### Task goal
Without including any pictures, reproduce the full listing exactly.

### Input data
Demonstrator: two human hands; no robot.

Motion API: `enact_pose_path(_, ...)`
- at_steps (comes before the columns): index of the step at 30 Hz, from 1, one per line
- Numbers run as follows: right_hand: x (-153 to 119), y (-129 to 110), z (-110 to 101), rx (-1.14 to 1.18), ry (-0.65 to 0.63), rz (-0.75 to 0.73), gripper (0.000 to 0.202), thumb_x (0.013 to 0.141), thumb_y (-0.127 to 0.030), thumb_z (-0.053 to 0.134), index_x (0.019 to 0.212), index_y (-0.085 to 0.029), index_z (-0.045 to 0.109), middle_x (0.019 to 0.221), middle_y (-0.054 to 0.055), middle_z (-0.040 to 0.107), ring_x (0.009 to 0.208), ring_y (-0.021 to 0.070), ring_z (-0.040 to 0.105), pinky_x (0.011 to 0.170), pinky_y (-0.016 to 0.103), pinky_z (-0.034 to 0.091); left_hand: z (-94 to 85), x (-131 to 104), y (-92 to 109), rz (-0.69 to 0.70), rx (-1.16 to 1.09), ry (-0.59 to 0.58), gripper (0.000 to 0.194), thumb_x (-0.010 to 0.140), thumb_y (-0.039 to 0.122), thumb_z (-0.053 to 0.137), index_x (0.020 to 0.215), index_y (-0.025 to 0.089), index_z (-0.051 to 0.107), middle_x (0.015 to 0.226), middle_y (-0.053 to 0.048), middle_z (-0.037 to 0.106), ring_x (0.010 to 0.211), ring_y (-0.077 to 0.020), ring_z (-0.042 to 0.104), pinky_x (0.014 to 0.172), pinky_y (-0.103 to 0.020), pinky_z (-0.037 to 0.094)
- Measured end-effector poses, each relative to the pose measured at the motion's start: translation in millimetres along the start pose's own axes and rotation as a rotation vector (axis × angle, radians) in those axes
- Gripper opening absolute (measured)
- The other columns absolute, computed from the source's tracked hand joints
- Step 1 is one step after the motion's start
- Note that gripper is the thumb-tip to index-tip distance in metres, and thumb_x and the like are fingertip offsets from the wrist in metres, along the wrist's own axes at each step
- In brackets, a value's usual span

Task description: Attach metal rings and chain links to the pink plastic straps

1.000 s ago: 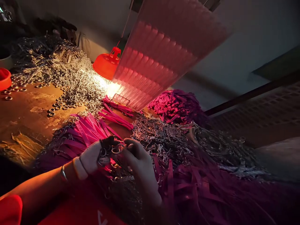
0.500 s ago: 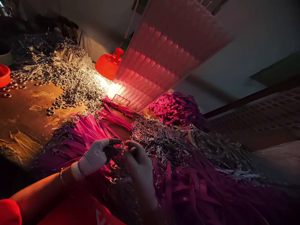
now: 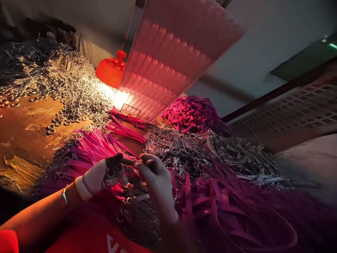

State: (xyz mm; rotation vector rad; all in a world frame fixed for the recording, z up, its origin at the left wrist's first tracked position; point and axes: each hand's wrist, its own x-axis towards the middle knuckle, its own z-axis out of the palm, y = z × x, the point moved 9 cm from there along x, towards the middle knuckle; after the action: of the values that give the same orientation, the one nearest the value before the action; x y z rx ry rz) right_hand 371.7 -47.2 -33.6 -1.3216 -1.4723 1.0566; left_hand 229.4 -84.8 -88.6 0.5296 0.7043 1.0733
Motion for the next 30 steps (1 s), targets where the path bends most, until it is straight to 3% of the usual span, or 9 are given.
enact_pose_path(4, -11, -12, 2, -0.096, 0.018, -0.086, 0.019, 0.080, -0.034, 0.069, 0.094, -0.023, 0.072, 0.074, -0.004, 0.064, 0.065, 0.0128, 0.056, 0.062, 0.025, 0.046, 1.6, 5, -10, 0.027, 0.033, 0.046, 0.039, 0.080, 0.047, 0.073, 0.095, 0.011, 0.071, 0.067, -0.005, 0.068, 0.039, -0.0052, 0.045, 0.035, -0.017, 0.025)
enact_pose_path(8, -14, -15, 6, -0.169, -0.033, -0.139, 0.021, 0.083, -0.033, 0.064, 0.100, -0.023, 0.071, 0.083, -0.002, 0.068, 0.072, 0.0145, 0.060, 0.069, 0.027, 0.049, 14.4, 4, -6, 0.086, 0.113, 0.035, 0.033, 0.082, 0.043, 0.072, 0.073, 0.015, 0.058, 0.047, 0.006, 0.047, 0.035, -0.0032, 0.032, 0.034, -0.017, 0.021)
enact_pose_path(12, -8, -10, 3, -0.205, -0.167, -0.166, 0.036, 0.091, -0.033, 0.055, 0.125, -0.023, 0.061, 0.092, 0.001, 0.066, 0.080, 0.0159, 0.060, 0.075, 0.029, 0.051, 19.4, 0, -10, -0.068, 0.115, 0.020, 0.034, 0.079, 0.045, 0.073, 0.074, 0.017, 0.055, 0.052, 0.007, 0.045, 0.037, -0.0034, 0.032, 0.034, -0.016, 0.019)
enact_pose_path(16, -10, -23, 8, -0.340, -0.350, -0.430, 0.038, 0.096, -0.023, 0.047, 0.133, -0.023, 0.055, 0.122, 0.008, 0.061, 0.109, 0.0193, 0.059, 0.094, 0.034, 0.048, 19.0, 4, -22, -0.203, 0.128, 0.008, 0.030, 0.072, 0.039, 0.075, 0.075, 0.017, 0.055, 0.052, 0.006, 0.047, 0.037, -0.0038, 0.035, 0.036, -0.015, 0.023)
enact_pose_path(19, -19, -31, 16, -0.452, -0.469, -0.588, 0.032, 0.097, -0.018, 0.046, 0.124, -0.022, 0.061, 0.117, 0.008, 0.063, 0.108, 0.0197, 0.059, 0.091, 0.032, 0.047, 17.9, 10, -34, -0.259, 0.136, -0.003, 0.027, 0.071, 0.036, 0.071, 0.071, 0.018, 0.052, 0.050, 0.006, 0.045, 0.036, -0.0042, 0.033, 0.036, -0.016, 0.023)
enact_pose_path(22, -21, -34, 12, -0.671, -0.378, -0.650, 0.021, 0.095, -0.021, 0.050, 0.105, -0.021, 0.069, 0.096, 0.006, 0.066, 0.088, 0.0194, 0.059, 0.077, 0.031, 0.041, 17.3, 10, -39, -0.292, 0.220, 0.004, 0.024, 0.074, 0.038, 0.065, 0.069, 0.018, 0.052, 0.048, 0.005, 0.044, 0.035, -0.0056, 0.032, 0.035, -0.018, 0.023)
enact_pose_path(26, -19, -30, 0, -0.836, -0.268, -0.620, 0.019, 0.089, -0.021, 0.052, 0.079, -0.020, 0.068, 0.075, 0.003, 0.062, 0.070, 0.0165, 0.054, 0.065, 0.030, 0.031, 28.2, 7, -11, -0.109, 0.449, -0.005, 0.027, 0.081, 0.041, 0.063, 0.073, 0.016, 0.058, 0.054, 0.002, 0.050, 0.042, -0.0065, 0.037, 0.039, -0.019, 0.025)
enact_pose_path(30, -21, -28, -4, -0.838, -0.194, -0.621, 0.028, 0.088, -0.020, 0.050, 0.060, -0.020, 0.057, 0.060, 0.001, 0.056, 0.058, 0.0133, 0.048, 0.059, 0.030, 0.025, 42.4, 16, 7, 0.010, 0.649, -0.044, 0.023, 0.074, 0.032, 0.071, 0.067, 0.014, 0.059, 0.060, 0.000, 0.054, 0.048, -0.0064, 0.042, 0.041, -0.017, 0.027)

### Your response
Demonstrator: two human hands; no robot.

Motion API: `enact_pose_path(_, ...)`
- at_steps (comes before the columns): index of the step at 30 Hz, from 1, one per line
- Numbers run as follows: right_hand: x (-153 to 119), y (-129 to 110), z (-110 to 101), rx (-1.14 to 1.18), ry (-0.65 to 0.63), rz (-0.75 to 0.73), gripper (0.000 to 0.202), thumb_x (0.013 to 0.141), thumb_y (-0.127 to 0.030), thumb_z (-0.053 to 0.134), index_x (0.019 to 0.212), index_y (-0.085 to 0.029), index_z (-0.045 to 0.109), middle_x (0.019 to 0.221), middle_y (-0.054 to 0.055), middle_z (-0.040 to 0.107), ring_x (0.009 to 0.208), ring_y (-0.021 to 0.070), ring_z (-0.040 to 0.105), pinky_x (0.011 to 0.170), pinky_y (-0.016 to 0.103), pinky_z (-0.034 to 0.091); left_hand: z (-94 to 85), x (-131 to 104), y (-92 to 109), rz (-0.69 to 0.70), rx (-1.16 to 1.09), ry (-0.59 to 0.58), gripper (0.000 to 0.194), thumb_x (-0.010 to 0.140), thumb_y (-0.039 to 0.122), thumb_z (-0.053 to 0.137), index_x (0.020 to 0.215), index_y (-0.025 to 0.089), index_z (-0.051 to 0.107), middle_x (0.015 to 0.226), middle_y (-0.053 to 0.048), middle_z (-0.037 to 0.106), ring_x (0.010 to 0.211), ring_y (-0.077 to 0.020), ring_z (-0.042 to 0.104), pinky_x (0.014 to 0.172), pinky_y (-0.103 to 0.020), pinky_z (-0.037 to 0.094)
- Measured end-effector poses, each relative to the pose measured at the motion's start: translation in millimetres along the start pose's own axes and rotation as a rotation vector (axis × angle, radians) in those axes
- Gripper opening absolute (measured)
- The other columns absolute, computed from the source's tracked hand joints
- Step 1 is one step after the motion's start
- Note that gripper is the thumb-tip to index-tip distance in metres, and thumb_x and the like are fingertip offsets from the wrist in metres, along the wrist's own axes at each step
- In brackets, a value's usual span

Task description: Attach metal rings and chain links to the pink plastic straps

1.000 s ago: 
0.500 s ago: 
now: 

State: (xyz mm; rotation vector rad; all in a world frame fixed for the recording, z up, its origin at the left wrist's first tracked position; point and axes: each hand's wrist, its own x-axis towards the middle knuckle, its own z-axis out of the palm, y = z × x, the point moved 9 cm from there along x, towards the middle knuckle; after the action: of the values that give the same orientation, the one nearest the value before the action; x y z rx ry rz) right_hand 371.7 -47.2 -33.6 -1.3216 -1.4723 1.0566; left_hand 229.4 -84.8 -88.6 0.5296 0.7043 1.0733
Motion for the next 30 steps (1 s), targets where the path bends most, until it is straight to 3% of the usual span, or 9 are given.
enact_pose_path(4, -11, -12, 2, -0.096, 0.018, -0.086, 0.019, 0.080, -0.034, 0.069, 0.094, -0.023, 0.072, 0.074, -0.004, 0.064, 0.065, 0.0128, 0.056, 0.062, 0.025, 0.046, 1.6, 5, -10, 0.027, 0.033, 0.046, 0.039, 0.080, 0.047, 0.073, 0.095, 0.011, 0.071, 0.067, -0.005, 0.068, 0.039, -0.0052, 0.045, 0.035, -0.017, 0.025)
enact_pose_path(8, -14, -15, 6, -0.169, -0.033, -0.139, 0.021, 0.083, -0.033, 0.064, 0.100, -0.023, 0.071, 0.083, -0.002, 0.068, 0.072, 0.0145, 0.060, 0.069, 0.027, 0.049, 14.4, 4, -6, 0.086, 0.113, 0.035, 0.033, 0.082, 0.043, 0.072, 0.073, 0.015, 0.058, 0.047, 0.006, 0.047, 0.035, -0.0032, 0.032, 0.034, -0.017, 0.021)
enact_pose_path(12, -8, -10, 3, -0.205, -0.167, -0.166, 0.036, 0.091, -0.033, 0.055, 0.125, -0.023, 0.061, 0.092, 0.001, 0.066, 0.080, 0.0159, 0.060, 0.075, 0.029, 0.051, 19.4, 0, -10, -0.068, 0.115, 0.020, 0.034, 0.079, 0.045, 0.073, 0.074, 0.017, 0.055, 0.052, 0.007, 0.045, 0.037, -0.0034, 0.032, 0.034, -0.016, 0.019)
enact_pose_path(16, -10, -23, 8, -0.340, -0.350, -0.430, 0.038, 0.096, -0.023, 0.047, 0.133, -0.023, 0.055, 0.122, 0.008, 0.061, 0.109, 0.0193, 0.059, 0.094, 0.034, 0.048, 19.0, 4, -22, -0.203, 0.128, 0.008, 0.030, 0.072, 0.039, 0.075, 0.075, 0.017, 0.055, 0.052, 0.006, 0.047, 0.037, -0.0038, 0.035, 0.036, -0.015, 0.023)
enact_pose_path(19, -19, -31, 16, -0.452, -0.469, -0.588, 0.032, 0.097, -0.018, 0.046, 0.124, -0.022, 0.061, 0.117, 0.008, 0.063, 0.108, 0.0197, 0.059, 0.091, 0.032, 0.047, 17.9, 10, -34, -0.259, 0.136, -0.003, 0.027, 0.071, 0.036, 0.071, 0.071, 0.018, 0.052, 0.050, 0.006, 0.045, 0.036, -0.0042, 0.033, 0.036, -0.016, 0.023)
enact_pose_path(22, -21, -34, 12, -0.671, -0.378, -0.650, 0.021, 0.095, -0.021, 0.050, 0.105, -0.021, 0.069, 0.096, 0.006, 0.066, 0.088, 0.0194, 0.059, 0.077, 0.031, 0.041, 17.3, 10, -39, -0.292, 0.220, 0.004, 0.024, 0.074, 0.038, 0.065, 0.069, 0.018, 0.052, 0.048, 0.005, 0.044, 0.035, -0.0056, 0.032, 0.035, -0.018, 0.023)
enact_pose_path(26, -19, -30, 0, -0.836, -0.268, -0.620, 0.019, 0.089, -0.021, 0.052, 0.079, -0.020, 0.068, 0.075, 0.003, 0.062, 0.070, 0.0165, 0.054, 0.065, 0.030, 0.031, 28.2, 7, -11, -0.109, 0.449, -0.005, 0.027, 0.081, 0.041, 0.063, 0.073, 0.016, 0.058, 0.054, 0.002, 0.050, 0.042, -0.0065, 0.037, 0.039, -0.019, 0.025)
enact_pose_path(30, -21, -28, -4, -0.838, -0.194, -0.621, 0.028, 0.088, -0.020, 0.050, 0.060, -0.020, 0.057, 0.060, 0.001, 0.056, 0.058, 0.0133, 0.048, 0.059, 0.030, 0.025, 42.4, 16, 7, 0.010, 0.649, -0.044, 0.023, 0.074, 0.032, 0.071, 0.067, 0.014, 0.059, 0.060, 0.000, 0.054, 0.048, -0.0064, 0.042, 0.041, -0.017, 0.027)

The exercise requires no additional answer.